Étaient-ce là les estampes qu’il s’était procurées dans la boutique parisienne de Samuel Bing qu’il fréquentait et qu’il évoque dans ses lettres à son frère Théo ?
Il faut croire que cette lumière du Japon, l’art de la composition des maîtres japonais, Hokusai, Utamaro, Hiroshige, avaient fait une forte impression sur Vincent car on retrouve chez lui, dans un tableau peint en 1888, époque d’Arles, et intitulé Verger avec abricotiers en fleurs , et aussi dans Arbres en fleurs , ou Pêchers roses (souvenir de Mauve) une grande toile de 73 x 59,5 cm exposée au Rijksmuseum Kröller-Muller d’Otterlo, la même façon de représenter les fleurs de ces arbres fruitiers.
Pour Vincent, il y avait toujours eu cette quête de la lumière et le contraste est saisissant entre les toiles de l’époque de Nuenen (1885) où la palette est sombre, où le dessin est précis, et, trois ans plus tard, les tableaux de l’époque d’Arles où l’explosion des couleurs a eu lieu, le dessin s’est épuré, dans lesquels Vincent va à l’essentiel. Je me souviens du tableau, Le Jardin de Daubigny avec un chat noir , peint en 1890, une toile de 56 x 101,5 cm qu’on peut admirer habituellement au Kunstmuseum de Bâle mais dont ce musée avait autorisé le prêt à l’occasion d’une exposition qui avait eu lieu à Mons (Cuesmes) en Belgique en 1979.
J’avais fait la route en Renault 4L, peu de temps avant de partir au Japon, pour voir enfin les peintures de mon héros. Ce qui m’avait frappé dans ce tableau peint par Vincent quelques mois avant sa mort, c’est ce chat noir qui traverse le paysage et qui n’est pas noir. Vincent a utilisé une couleur pure, peut-être le bleu de Prusse, pour représenter l’animal d’une manière très stylisée avec les oreilles, les pattes, la queue comme le font les enfants et les gens qui ne savent pas dessiner.

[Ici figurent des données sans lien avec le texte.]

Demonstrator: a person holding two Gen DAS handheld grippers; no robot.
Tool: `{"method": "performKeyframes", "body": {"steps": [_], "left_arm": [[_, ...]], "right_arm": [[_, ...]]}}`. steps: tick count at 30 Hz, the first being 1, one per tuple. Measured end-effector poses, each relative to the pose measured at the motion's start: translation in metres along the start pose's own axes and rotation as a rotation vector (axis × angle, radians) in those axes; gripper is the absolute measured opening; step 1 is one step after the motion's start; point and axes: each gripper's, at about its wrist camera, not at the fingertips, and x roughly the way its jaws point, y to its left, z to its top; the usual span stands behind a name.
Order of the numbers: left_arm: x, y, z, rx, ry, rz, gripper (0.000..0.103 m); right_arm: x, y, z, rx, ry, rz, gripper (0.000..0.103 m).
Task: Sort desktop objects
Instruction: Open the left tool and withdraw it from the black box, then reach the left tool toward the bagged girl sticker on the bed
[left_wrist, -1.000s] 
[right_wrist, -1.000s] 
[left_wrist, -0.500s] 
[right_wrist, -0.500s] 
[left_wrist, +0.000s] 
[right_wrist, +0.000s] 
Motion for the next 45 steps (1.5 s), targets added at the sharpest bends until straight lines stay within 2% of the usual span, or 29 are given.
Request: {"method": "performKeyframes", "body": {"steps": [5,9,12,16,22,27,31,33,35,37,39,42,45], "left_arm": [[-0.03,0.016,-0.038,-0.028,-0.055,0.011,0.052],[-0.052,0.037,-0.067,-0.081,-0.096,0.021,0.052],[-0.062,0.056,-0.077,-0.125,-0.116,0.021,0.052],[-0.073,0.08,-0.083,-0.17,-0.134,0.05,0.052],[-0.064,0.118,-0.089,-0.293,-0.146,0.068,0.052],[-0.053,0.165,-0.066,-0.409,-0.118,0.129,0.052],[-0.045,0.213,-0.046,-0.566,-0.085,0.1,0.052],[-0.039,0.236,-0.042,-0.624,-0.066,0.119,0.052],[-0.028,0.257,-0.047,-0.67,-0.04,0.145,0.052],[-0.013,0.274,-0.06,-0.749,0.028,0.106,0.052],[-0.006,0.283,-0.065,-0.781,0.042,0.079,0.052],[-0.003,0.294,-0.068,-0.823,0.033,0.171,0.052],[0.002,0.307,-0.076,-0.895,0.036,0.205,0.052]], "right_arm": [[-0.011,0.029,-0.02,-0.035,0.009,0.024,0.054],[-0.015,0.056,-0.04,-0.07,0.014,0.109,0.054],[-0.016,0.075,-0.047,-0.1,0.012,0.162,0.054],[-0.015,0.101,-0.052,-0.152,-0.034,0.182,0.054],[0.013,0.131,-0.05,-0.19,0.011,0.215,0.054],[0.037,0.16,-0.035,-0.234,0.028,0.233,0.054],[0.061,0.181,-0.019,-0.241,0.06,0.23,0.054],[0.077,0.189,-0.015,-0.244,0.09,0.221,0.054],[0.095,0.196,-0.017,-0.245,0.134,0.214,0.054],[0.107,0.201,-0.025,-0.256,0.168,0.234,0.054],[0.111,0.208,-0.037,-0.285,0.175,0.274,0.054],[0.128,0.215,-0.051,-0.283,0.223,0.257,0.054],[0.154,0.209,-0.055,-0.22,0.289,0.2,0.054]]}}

Si l’on compare cette toile à un dessin de 1882 intitulé Vue de la fenêtre de l’atelier de l’artiste, crayon, plume et pinceau rehaussé de blanc (Rijksmuseum Kröller-Muller d’Otterlo), on mesure le chemin parcouru.
Là le dessin est léché, la précision photographique, on dirait presque une bande dessinée. Tout y est : l’homme qui pousse une brouette, la perspective des bâtiments, le chemin qui fuit en haut à droite du dessin. Les feuilles des arbres qui bordent le chemin, la fermière qui étend son linge, celle qui porte un seau d’eau, les brouettes, les haies. Au fond un atelier de menuiserie où des hommes sont affairés. Pourtant ce dessin est d’un format réduit : 47 x 28,5 cm. Rien à voir avec la grande toile du jardin de Daubigny. Voilà, c’est cela, de 1882 à 1890 Vincent a voyagé vers la lumière et, dans ses lettres à son frère Théo, il écrit qu’après la Provence, c’est l’Afrique du Nord, celle des tableaux d’Eugène Delacroix, dont il voudrait apprivoiser la lumière. Son ami Paul Gauguin, lui, est parti en Polynésie, Tahiti et les Marquises, et j’aime à croire que s’il avait vécu, si ce tragique 29 juillet 1890 n’avait pas mis un terme à sa vie et à sa fulgurance de peintre, c’est vers le Japon que la recherche de la lumière parfaite de Vincent l’aurait conduit.
Quand j’ai mis pour la première fois le pied au Japon, quand j’ai vu Kyōto et ses jardins, c’est à Vincent que j’ai pensé et j’ai pleuré en pensant à lui.